No había nada en juego en el partido de ayer en el amistoso entre España y Mali en el Príncipe Felipe y sin embargo ni jugadoras ni afición se lo tomaron como un encuentro sin más. Es cierto que este tipo de citas sirven para coger confianza, poner a prueba tácticas, jugadas, esquemas…, en definitiva una puesta a punto donde el marcador no tiene relevancia. Pero las sensaciones, sí. Y España, en línea con lo que ha venido haciendo durante el resto de partidos de la gira preparatoria Volvemos a soñar, las tiene y muy buenas. No en vano fue el 97-58 que le endosó la selección africana.

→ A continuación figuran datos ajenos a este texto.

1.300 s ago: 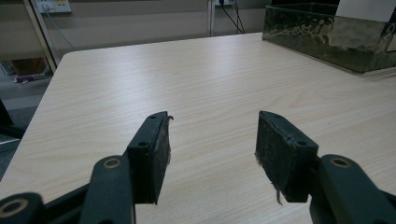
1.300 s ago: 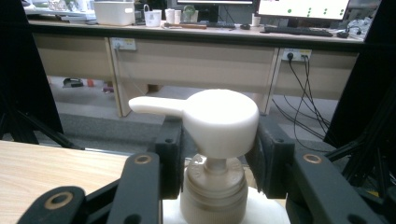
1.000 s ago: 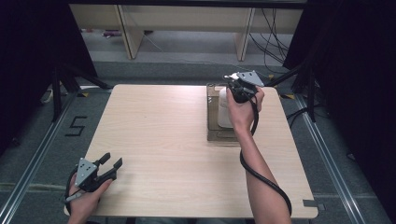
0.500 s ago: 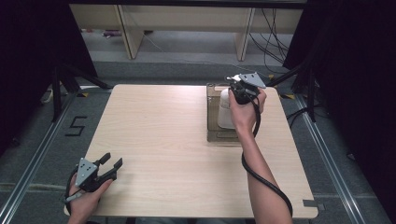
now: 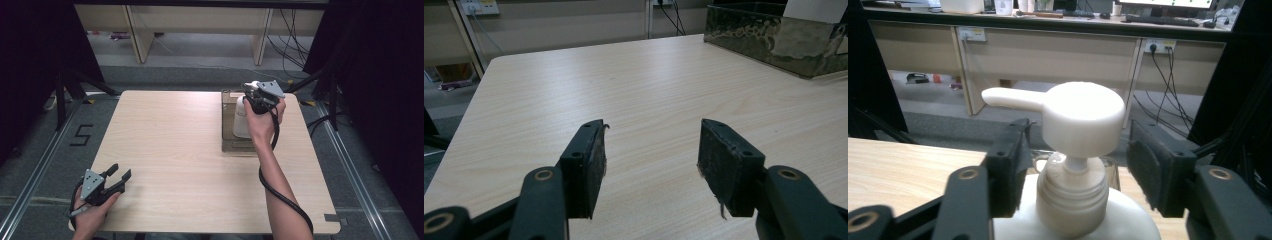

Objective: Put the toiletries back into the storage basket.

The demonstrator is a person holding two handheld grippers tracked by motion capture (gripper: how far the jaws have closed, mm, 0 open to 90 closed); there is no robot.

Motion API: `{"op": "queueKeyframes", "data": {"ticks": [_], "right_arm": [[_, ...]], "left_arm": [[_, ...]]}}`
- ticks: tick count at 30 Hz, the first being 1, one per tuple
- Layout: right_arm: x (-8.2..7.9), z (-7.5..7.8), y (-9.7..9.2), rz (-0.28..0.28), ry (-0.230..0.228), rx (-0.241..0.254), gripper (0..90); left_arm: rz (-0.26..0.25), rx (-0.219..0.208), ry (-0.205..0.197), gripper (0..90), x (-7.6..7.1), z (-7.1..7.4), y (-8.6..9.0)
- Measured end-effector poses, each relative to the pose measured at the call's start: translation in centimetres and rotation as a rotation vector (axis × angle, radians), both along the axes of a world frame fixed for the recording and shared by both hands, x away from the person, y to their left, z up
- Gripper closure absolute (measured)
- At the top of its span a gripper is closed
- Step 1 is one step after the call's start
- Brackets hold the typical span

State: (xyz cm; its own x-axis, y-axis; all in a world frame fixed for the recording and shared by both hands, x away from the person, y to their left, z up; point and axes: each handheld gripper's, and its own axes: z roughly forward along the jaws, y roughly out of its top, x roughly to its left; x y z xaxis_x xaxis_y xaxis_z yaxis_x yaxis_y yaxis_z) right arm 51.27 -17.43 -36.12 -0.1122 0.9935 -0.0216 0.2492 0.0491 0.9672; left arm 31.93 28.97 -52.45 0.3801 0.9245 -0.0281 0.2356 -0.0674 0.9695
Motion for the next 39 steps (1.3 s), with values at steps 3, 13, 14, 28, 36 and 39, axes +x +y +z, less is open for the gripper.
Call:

Si bien no es fuego real, el rival enfrente, sí, eso sí con ausencias en ambos combinados. En menos de una semana el duelo vivido ayer en Zaragoza se repetirá en Alemania en el Mundial. Por lo que puestos a comparar con otros ensayos, este puede aportar todavía más a la confianza de La Familia. Fieles a su estilo, la implicación en defensa fue alta, forzando el agotamiento de varias posesiones a las visitantes. Sin embargo, la selección volvió a demostrar que las buenas defensas no están renegadas con un juego divertido, extrapases y triples, con mucho acierto en este área.
Iniciaron arrolladoras las locales. 7-0 y tiempo muerto solicitado por las africanas cuando no habían pasado ni dos minutos. No tuvo efecto inmediato pues España alargó la ventaja hasta la decena. La máquina de Mali ya comenzó a engrasar y empezaron a llegar los primeros puntos, si bien no llegaron a aproximarse a más de cinco puntos gracias a las férreas defensas españolas. Fue un efecto rebote porque Mariona Ortiz, ya sobre el parqué, y compañía volverían a sacar una ventaja de dos dígitos con el 25-14 que cerró el primer cuarto.

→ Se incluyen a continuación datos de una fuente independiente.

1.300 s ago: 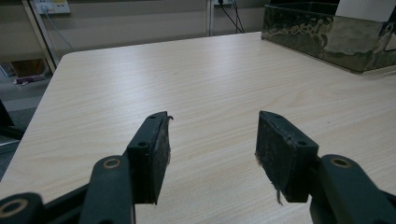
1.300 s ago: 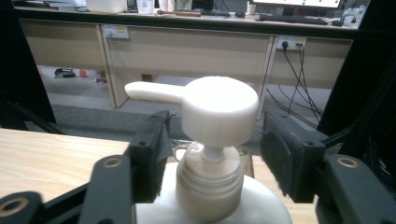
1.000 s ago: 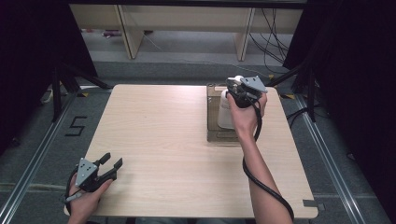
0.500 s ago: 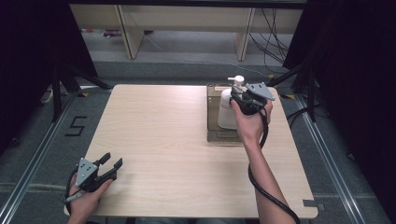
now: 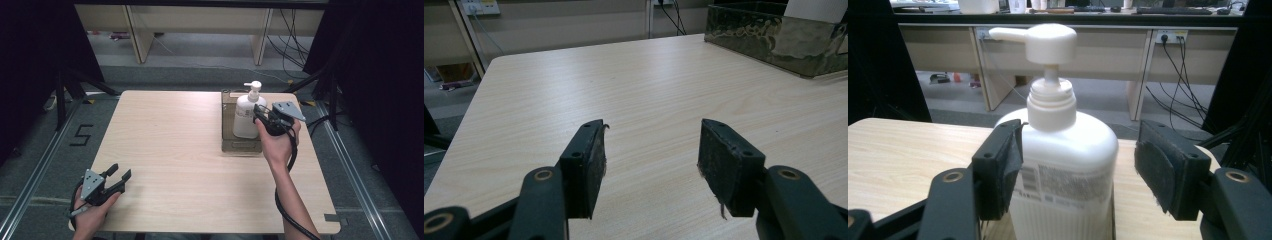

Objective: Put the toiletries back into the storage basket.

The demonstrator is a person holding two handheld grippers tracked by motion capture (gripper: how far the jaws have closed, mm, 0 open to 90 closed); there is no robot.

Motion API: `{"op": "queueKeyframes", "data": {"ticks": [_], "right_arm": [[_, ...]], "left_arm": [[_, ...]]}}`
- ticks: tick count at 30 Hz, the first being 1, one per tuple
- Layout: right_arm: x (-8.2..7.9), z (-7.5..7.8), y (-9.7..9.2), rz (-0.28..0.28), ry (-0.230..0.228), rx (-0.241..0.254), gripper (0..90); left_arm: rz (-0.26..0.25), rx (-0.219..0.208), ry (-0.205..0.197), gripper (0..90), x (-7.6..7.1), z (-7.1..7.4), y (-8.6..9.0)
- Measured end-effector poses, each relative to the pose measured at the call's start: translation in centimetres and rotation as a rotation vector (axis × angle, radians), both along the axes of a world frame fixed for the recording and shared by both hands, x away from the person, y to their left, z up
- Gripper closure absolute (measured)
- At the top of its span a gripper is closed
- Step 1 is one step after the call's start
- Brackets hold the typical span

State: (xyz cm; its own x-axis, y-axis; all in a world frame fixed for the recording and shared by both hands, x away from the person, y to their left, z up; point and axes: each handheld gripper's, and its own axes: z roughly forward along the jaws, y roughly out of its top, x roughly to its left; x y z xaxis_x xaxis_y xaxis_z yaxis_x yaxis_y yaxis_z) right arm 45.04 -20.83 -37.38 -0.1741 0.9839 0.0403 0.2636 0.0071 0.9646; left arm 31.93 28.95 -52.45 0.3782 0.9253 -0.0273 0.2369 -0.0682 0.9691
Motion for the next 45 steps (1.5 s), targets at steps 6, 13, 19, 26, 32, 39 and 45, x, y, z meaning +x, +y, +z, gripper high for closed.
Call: {"op": "queueKeyframes", "data": {"ticks": [6, 13, 19, 26, 32, 39, 45], "right_arm": [[-1.4, -0.6, -1.0, 0.0, -0.013, -0.027, 37.3], [-2.7, -1.5, -1.9, -0.005, 0.0, -0.004, 37.4], [-3.7, -2.2, -2.7, -0.011, 0.022, -0.013, 37.3], [-5.2, -4.2, -3.8, -0.031, 0.048, -0.006, 37.3], [-6.1, -5.8, -4.5, -0.03, 0.06, 0.003, 37.3], [-6.9, -7.2, -5.0, -0.037, 0.075, 0.001, 37.4], [-7.1, -9.0, -6.0, -0.019, 0.09, -0.036, 37.3]], "left_arm": [[0.0, 0.0, 0.0, 43.9, 0.0, 0.0, 0.0], [0.001, 0.001, 0.0, 43.8, 0.0, 0.0, 0.0], [0.002, -0.001, 0.0, 43.8, 0.0, 0.0, 0.0], [0.002, 0.0, 0.0, 43.7, 0.0, 0.0, 0.0], [0.002, -0.002, -0.003, 43.7, 0.0, 0.0, 0.0], [0.0, -0.003, -0.006, 43.7, 0.1, 0.0, 0.0], [0.001, -0.003, -0.005, 43.7, 0.1, -0.1, 0.0]]}}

El segundo empezó con los dos conjuntos más gripados hasta la mitad del mismo cuando las de Miguel Méndez volvieron a pisar el acelerador para doblar a las malienses (38-19) con una Iyana Martín que fue la que más aportó, 13 puntos en los primeros 20 minutos, seguida por Maite Cazorla, con 10 tantos, para sumar los 50 puntos que figuraban en el marcador frente a los 26 del casillero visitante.

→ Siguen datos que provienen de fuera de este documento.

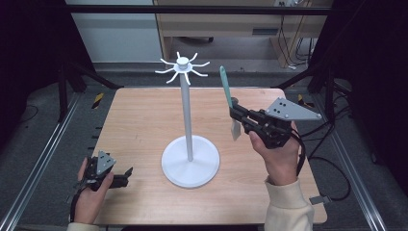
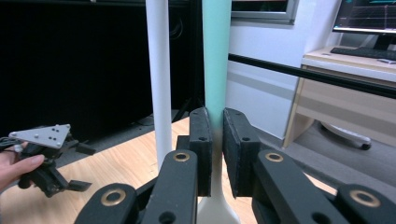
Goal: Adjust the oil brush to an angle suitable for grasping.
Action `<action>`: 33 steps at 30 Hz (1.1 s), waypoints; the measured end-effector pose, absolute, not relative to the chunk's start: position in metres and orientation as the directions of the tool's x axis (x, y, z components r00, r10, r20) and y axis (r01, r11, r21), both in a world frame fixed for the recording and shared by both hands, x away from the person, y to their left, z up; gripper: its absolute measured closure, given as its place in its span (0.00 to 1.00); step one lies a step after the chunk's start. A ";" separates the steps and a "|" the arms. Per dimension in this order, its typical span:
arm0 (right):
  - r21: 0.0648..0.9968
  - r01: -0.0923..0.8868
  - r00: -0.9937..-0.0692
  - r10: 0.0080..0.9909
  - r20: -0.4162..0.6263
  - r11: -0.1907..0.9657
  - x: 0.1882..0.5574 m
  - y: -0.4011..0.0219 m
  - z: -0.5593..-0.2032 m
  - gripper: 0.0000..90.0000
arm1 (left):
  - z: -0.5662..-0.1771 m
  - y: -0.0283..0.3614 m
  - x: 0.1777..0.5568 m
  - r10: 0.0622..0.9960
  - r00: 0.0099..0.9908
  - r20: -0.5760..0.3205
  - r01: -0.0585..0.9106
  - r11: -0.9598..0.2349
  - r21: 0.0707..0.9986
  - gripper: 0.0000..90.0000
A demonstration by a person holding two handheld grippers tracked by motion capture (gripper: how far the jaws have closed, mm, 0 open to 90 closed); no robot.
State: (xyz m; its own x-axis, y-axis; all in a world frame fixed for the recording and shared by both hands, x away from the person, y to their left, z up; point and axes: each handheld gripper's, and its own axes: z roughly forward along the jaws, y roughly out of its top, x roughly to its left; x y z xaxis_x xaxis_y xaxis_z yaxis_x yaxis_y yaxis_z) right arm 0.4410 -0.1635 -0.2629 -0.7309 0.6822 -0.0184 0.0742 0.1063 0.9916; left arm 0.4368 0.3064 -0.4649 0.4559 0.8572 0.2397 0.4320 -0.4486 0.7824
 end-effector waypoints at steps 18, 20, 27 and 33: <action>0.991 0.053 -0.786 0.617 -0.037 0.126 0.439 -0.152 -0.264 0.92 | -0.466 0.304 0.437 0.850 0.468 0.244 0.432 -0.460 0.775 0.03; 0.991 0.054 -0.788 0.615 -0.032 0.121 0.439 -0.152 -0.264 0.92 | -0.466 0.304 0.438 0.849 0.469 0.242 0.433 -0.461 0.775 0.03; 0.991 0.052 -0.793 0.608 -0.035 0.125 0.440 -0.150 -0.264 0.91 | -0.466 0.305 0.437 0.852 0.466 0.239 0.435 -0.456 0.776 0.03; 0.990 0.055 -0.796 0.604 -0.037 0.133 0.441 -0.147 -0.263 0.92 | -0.466 0.304 0.438 0.848 0.472 0.239 0.435 -0.460 0.774 0.03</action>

La actuación de las dos anfitrionas, Mariona Ortiz y Nerea Hermosa, fue discreta en cuestión de puntuación hasta el término de la primera mitad. No fue hasta el inicio del tercer cuarto cuando la primera anotó un triple que inauguraba su cuenta particular y arrancó los aplausos del Príncipe Felipe. El ritmo anotador en el primer tramo fue mucho más lento en comparación con la primera mitad, pero de nuevo al borde del final la máquina anotadora para volver a repetir el promedio de los 25 puntos por cuarto (75-45). Las sensaciones eran las mismas: defensas sólidas y de nuevo un par de posesiones en las que las malienses veían que el contador llegaba a 0 con todavía el balón en las manos debido a las dudas que les surgían cuando las españolas cubrían todas las opciones.
Se hicieron de rogar los primeros puntos de Nerea Hermosa, pero llegaron en el último tramo. No obstante, que no lo hubieran hecho, no habría significado un mal juego de la interior ya que su aportación en defensa en la pintura fue intachable.
De esta manera, se mantiene la racha de imbatibilidad de este pre-Mundial, que solo podrá verse liquidada por la subcampeona mundial, China, en el amistoso de este domingo también en la cancha zaragozana. No es cualquier selección la que va a cerrar la gira preparatoria del combinado dirigido por Miguel Méndez. China es la actual subcampeona del Mundo y cuenta en sus filas con Zhang Ziyu (2,20 metros). Con estos mimbres, España, en palabras de María Araújo, va a plantear un partido completamente diferente al visto ayer frente a Mali por la altura y el equipo rival.